Core Principle: Trust AI Training First
AI models know frameworks, best practices, and domain knowledge from training. Don't re-document what they already know.
Examples of what NOT to document:
- What Nielsen's 10 heuristics mean
- How WCAG guidelines work
- Standard programming patterns
- Framework APIs and conventions
What TO document:
- Rubrics (what to evaluate, severity scales)
- Templates (output formats, task file structures)
- Process steps (sequence of actions, decision points)
- Your specific conventions (naming, file locations)
Decision Framework
When to add documentation
Only add explicit documentation when:
- Consistent failure - AI repeatedly gets something wrong
- Output variance - Results vary significantly across runs
- Specific rubric needed - You need consistent scoring/evaluation
- Custom template required - Output must match a specific format
- Non-obvious convention - Your codebase has conventions AI can't infer
When NOT to add documentation
Skip documentation when:
- AI already knows it from training
- It's explaining theory rather than specifying process
- It's describing a framework rather than applying it
- A quick inline hint would suffice
Iterate to Specificity
Start minimal. Run the skill/workflow. Observe what the AI gets wrong.
Add incrementally. Each addition should be:
- The minimum change needed to fix the observed problem
- Targeted at the specific failure, not general improvement
- Testable (you can verify it fixed the issue)
Resist preemptive documentation.
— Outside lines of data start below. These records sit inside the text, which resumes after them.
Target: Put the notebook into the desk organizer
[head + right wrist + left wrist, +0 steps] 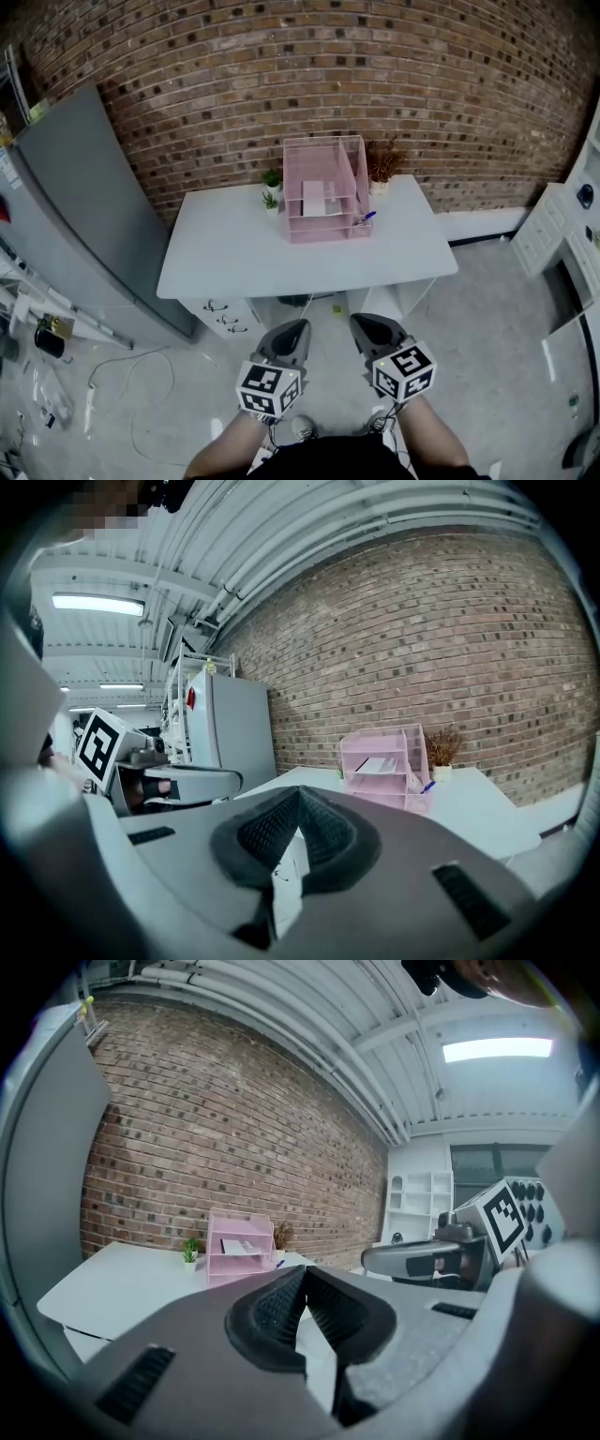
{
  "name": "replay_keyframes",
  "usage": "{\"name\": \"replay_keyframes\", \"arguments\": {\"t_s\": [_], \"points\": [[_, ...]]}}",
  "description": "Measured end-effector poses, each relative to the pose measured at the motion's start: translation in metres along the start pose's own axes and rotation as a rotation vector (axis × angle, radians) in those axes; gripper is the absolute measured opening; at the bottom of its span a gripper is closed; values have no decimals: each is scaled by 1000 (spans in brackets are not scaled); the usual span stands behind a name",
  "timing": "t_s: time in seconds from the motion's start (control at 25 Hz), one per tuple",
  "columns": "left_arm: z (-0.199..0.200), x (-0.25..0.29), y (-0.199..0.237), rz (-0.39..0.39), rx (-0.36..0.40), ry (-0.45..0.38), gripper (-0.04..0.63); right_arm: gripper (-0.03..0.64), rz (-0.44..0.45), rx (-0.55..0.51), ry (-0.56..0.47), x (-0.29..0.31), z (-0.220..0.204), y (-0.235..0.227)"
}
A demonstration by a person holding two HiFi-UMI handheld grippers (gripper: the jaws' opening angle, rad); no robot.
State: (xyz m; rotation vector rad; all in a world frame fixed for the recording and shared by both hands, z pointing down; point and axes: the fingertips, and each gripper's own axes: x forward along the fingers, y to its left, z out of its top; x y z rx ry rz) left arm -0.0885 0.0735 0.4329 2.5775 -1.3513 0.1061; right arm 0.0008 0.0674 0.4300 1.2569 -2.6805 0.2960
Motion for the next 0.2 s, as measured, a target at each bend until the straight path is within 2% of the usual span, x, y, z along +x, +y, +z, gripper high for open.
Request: {"name": "replay_keyframes", "arguments": {"t_s": [0.2], "points": [[1, -6, 6, -3, 3, -6, 6, 3, -2, -3, 5, 4, 0, 8]]}}
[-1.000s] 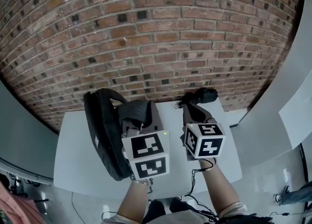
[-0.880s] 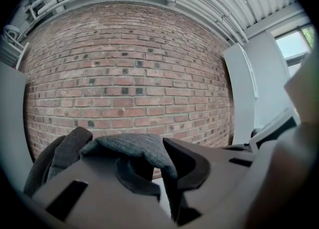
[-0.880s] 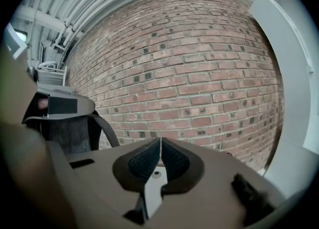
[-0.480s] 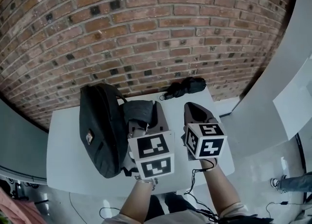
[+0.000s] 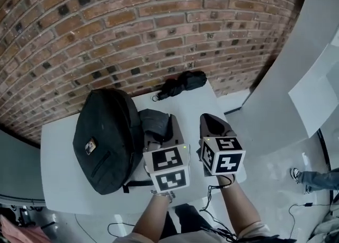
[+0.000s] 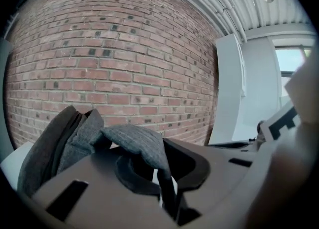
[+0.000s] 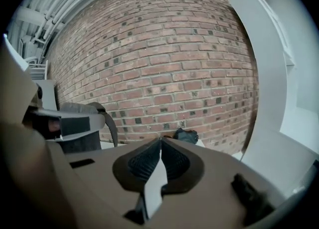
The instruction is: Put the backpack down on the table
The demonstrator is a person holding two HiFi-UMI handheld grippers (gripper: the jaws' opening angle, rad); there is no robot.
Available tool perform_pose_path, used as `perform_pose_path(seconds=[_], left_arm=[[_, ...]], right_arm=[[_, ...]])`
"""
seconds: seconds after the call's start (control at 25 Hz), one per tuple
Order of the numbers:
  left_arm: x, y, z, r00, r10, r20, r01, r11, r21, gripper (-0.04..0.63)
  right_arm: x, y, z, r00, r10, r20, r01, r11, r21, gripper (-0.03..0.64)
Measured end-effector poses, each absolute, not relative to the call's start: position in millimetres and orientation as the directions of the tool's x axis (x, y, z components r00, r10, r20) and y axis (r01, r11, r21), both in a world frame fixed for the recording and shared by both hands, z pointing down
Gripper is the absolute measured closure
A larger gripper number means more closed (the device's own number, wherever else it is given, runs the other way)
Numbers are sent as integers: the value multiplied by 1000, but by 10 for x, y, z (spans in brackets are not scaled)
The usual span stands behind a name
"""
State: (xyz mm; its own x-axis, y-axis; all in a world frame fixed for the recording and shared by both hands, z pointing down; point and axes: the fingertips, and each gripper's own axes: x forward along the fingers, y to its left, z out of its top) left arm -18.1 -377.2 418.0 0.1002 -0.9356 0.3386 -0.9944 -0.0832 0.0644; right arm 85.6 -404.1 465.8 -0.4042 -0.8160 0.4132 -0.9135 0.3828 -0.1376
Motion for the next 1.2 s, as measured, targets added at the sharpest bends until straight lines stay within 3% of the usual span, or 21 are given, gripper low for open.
perform_pose_path(seconds=[0.44,1.2], left_arm=[[374,-3779,5125,212,-871,443,-974,-152,167,558],[793,-3660,6177,275,-773,572,-960,-185,211,558]], right_arm=[[1317,-3978,5414,-346,-792,503,-938,311,-156,586],[1627,-3792,6260,-310,-742,594,-951,251,-183,586]])
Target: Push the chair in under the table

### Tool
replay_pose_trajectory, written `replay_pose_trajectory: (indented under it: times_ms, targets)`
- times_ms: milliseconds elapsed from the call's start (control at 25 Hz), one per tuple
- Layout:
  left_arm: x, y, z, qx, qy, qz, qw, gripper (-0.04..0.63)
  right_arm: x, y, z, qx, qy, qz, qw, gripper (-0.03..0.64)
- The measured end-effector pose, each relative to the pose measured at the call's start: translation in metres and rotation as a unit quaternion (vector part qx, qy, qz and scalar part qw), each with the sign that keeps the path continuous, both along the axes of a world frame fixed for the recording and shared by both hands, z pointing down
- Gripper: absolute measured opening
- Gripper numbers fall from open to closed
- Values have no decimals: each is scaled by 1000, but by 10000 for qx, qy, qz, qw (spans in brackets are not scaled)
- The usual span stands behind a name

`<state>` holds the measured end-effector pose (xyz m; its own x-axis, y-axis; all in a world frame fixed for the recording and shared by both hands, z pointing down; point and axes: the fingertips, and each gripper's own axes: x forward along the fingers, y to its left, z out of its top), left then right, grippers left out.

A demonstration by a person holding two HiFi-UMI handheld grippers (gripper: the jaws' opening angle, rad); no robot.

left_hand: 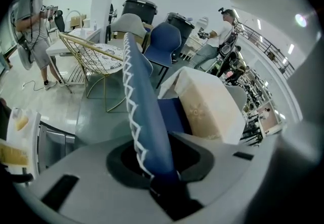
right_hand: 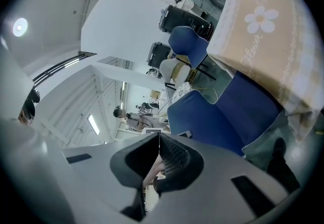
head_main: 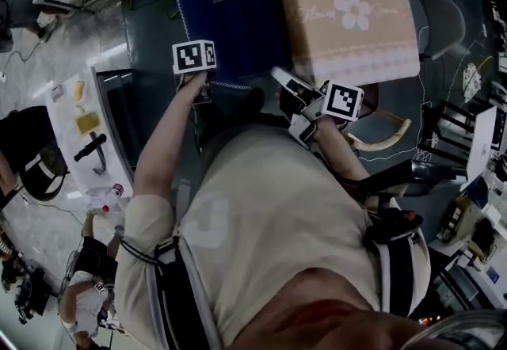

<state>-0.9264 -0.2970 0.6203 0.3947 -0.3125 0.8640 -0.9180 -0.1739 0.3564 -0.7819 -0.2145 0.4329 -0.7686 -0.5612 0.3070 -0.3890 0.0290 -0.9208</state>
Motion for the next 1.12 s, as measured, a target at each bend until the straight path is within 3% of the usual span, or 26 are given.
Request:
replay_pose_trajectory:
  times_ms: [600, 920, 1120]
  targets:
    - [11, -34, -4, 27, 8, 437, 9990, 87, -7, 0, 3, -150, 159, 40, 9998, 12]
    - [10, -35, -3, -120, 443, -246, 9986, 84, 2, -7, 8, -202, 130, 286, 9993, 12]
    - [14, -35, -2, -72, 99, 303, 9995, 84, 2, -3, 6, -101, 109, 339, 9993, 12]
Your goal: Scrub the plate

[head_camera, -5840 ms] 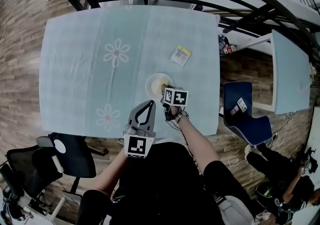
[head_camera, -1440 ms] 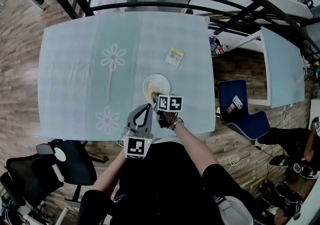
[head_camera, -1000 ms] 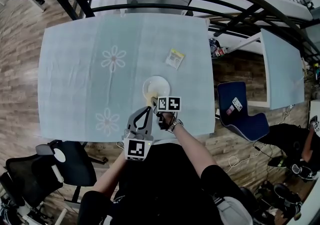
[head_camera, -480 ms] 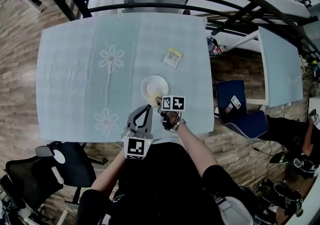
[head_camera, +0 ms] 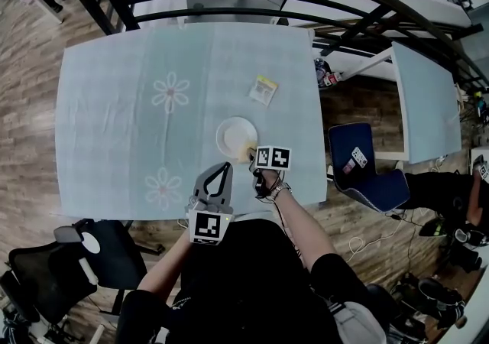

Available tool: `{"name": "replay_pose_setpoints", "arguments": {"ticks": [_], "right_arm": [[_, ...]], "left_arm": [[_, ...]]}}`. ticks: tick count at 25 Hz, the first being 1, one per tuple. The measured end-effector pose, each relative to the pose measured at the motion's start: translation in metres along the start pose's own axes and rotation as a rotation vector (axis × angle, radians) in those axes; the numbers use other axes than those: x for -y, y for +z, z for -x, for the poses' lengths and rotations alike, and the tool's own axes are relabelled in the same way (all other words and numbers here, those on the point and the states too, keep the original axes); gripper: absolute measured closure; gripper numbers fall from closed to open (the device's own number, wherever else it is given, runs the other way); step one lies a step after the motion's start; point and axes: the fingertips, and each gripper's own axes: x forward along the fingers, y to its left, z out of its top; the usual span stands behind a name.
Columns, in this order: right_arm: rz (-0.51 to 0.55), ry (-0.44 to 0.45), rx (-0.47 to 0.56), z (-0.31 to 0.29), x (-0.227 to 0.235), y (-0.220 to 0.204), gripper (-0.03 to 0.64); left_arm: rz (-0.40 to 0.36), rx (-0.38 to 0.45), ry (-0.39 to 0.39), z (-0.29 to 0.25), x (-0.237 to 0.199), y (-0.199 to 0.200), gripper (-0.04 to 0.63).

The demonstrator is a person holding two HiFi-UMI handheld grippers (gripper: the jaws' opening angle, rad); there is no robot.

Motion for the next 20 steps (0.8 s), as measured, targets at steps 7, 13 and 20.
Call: {"name": "replay_pose_setpoints", "arguments": {"ticks": [7,13,20], "right_arm": [[-0.007,-0.06,0.027,0.006,0.008,0.0,0.565],[-0.005,-0.129,0.074,0.015,0.017,0.007,0.565],[0.098,-0.222,0.24,0.039,0.015,0.013,0.563]], "left_arm": [[-0.004,-0.001,0.008,0.007,-0.003,-0.004,0.584],[-0.008,0.002,0.012,0.013,-0.003,-0.003,0.584],[0.006,-0.003,-0.014,0.023,0.007,-0.01,0.584]]}}
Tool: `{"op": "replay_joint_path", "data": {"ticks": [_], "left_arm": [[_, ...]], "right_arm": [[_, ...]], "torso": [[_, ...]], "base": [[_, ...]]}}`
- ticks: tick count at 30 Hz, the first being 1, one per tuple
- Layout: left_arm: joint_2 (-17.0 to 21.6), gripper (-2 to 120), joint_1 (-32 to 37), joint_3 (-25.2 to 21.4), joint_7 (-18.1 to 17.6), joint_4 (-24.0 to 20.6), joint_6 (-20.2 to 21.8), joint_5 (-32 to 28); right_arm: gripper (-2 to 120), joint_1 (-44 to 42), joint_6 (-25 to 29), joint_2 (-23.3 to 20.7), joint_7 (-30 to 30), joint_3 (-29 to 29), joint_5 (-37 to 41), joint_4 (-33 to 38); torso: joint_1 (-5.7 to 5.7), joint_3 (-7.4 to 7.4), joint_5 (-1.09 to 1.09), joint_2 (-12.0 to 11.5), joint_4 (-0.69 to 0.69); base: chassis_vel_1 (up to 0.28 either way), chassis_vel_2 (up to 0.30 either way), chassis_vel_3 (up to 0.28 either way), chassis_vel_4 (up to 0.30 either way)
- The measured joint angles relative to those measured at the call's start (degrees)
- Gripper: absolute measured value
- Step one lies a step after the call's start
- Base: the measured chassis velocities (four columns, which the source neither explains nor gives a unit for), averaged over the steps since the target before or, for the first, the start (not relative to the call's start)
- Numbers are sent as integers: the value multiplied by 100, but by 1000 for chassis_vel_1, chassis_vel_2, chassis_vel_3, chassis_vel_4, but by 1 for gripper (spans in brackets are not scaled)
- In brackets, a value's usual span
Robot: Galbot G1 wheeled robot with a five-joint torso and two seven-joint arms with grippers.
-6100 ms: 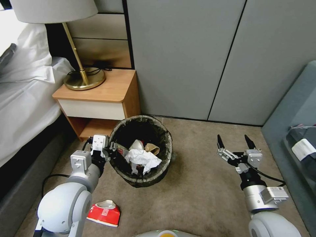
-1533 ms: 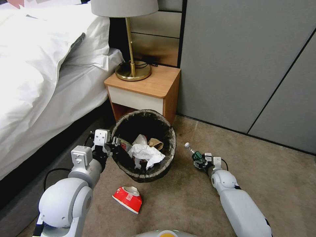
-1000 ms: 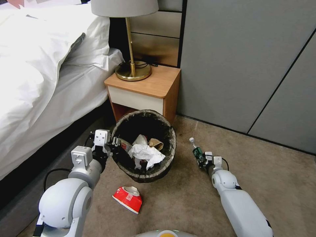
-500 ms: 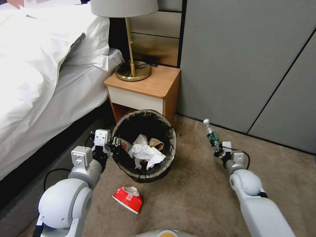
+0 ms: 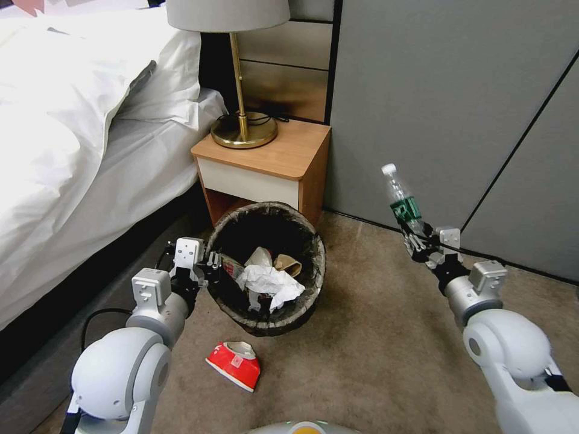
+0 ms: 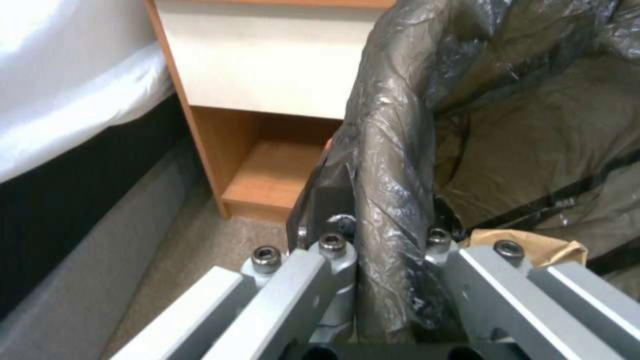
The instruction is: Pick up the trash bin, then pick up the garbage from the floor and place it into the trash bin.
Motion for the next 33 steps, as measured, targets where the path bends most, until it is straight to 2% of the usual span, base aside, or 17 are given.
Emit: {"op": "replay_joint_path", "data": {"ticks": [6,16,19,22,33], "left_arm": [[-19,2,-5,57,-14,42,3,29],[-23,2,-23,114,-97,44,42,24],[-39,2,-49,135,-117,44,56,16],[-70,2,-64,168,-126,53,58,20],[-122,2,-86,188,-153,76,68,55]], "right_arm": [[34,219,-417,-57,199,-827,176,585],[34,582,-590,-180,140,-1709,171,520],[34,672,-640,-280,126,-2366,150,427],[34,705,-644,-383,129,-2696,117,323],[34,795,-691,-380,201,-3205,29,84]], "torso": [[0,1,1,0,1],[0,1,1,0,1],[0,1,1,0,0],[0,1,0,0,-1],[0,1,1,0,0]], "base": [[0,0,0,0],[0,0,0,0],[0,0,0,0],[0,0,0,0],[0,0,0,0]]}}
Don't document "just in case." Document when you have evidence it's needed.
Workflow Document Formula
Workflow documents should contain:
Rubric + Template + Process Steps
(what to + (output + (sequence of
evaluate) format) actions)
They should NOT contain:
Theory + Explanations + Framework descriptions
(why it + (how it + (what the framework
matters) works) is)
Guidance Levels
| Level | What to specify | What to delegate |
|---|---|---|
| Role/Orchestrator | What workflows to run, when to synthesize, what to present | How workflows execute their evaluations |
| Workflow | What to evaluate, output format, severity scale | How to apply the framework, what the framework means |
| Subagent execution | (nothing - receives workflow doc) | Everything about execution |
Anti-Patterns
The Encyclopedia
Wrong: 500-line reference doc explaining a framework. Right: 50-line doc with checklist, severity scale, and output template.
Preemptive Specification
Wrong: Documenting every edge case before seeing if AI handles them. Right: Running the skill, noting failures, adding targeted fixes.
Inline Theory
Wrong: Workflow doc starts with "Nielsen's heuristics were developed in 1994..." Right: Workflow doc starts with "Evaluate against these 10 heuristics:"
Copy-Paste Documentation
Wrong: Duplicating framework descriptions from the web. Right: Referencing what AI knows, specifying only your application of it.
Practical Test
Before adding documentation, ask:
- Would a senior AI researcher need this written down? If they'd know it from training, skip it.
- Is this a rubric, template, or process step? If not, probably skip it.
- Did I observe a failure this fixes? If not, wait until you do.
- Is this the minimum change needed? If not, reduce scope.